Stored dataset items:
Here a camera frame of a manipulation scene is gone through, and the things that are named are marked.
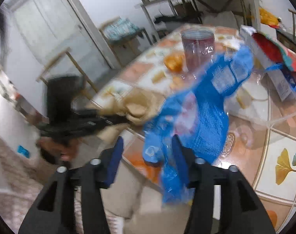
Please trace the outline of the person's left hand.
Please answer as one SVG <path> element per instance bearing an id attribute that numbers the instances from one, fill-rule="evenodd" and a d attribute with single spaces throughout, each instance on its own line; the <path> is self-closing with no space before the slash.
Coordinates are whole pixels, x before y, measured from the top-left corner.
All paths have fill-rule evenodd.
<path id="1" fill-rule="evenodd" d="M 62 161 L 69 162 L 76 158 L 80 147 L 80 140 L 77 138 L 71 139 L 68 145 L 64 146 L 63 144 L 53 141 L 49 137 L 41 137 L 37 140 L 36 145 L 49 155 L 57 157 Z"/>

What this task involves:
Every record must be set down again exactly; pictures do not belong in the copy.

Exercise response:
Here a camera frame of a manipulation scene is gone through, and the things that are named are marked.
Please trace the outline of the person's left hand.
Please answer as one SVG <path> element per instance bearing an id attribute that numbers the instances from one, fill-rule="evenodd" and a d attribute with single spaces throughout, each instance on its own line; the <path> is self-closing with no space before the slash.
Coordinates are whole pixels, x before y, measured from the top-left corner.
All paths have fill-rule evenodd.
<path id="1" fill-rule="evenodd" d="M 62 161 L 69 162 L 76 158 L 80 147 L 80 140 L 77 138 L 71 139 L 68 145 L 64 146 L 63 144 L 53 141 L 49 137 L 41 137 L 37 140 L 36 145 L 49 155 L 57 157 Z"/>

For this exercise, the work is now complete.